Assim como o planeta enfrenta a crise climática, marcada pelo aquecimento global e eventos extremos, nós, cientistas, também lidamos com uma crise igualmente alarmante: a perda da biodiversidade. A destruição de habitats naturais, impulsionada pela expansão agrícola ou por queimadas, a introdução de espécies exóticas invasoras, como a braquiária, e a exploração predatória pelo homem, como a colheita indiscriminada de sempre-vivas, estão entre os fatores que mais ameaçam a diversidade biológica. 

Além disso, poluição ambiental, agravada pelo escoamento de fertilizantes e agrotóxicos para rios e lagos, e o avanço da urbanização sobre áreas naturais, como observa-se no Park Way e no Mangueiral, no Distrito Federal, aceleram esse processo de degradação. O impacto mais visível é a redução de espécies icônicas e ameaçadas, como o tamanduá-bandeira, o mutum-de-penacho, a pererequinha Bokermannohyla sazimai ou a palmeira-jataí (Butia purpurascens). 

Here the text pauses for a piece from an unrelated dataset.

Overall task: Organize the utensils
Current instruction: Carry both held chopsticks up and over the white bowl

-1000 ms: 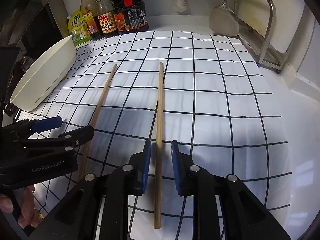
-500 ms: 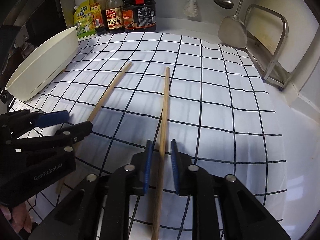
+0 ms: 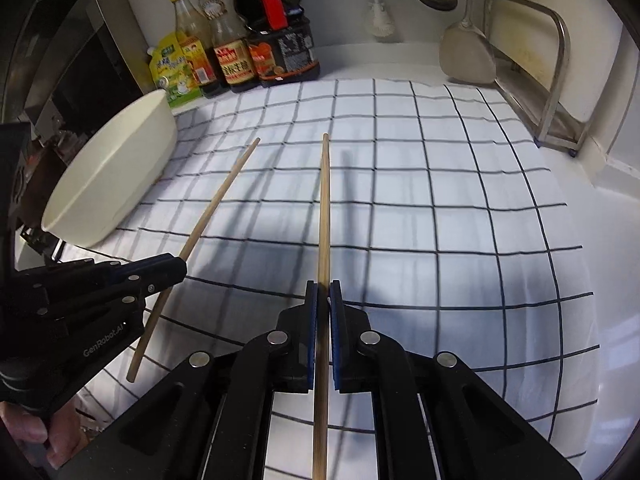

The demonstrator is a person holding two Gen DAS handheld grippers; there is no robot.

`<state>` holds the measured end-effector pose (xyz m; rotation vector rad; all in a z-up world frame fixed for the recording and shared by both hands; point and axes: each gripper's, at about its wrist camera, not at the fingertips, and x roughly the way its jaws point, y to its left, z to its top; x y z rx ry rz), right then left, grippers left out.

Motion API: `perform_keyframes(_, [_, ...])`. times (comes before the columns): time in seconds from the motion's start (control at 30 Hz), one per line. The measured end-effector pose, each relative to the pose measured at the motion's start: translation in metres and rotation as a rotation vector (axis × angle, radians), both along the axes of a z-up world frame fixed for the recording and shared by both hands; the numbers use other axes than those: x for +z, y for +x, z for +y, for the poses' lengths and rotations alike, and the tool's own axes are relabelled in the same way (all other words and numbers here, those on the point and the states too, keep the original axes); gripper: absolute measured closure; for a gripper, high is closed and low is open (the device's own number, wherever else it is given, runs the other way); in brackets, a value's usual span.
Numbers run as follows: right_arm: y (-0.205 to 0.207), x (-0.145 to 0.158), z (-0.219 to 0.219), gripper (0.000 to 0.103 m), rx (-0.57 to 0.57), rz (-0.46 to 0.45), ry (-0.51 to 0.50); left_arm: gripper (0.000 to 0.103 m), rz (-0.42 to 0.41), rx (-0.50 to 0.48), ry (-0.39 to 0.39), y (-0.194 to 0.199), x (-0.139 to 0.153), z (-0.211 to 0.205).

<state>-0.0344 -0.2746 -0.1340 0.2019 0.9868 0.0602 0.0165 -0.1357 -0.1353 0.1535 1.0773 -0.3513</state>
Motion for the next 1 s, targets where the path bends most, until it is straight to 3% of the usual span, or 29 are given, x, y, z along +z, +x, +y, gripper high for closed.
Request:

Estamos perdendo espécies preciosas a um ritmo alarmante, muitas delas antes mesmo de serem completamente conhecidas pela ciência.  

A crise da biodiversidade não é uma ameaça distante. Ela está acontecendo agora, silenciosamente, com consequências graves para os sistemas naturais e para o futuro da vida no planeta. Isso inclui a vida humana.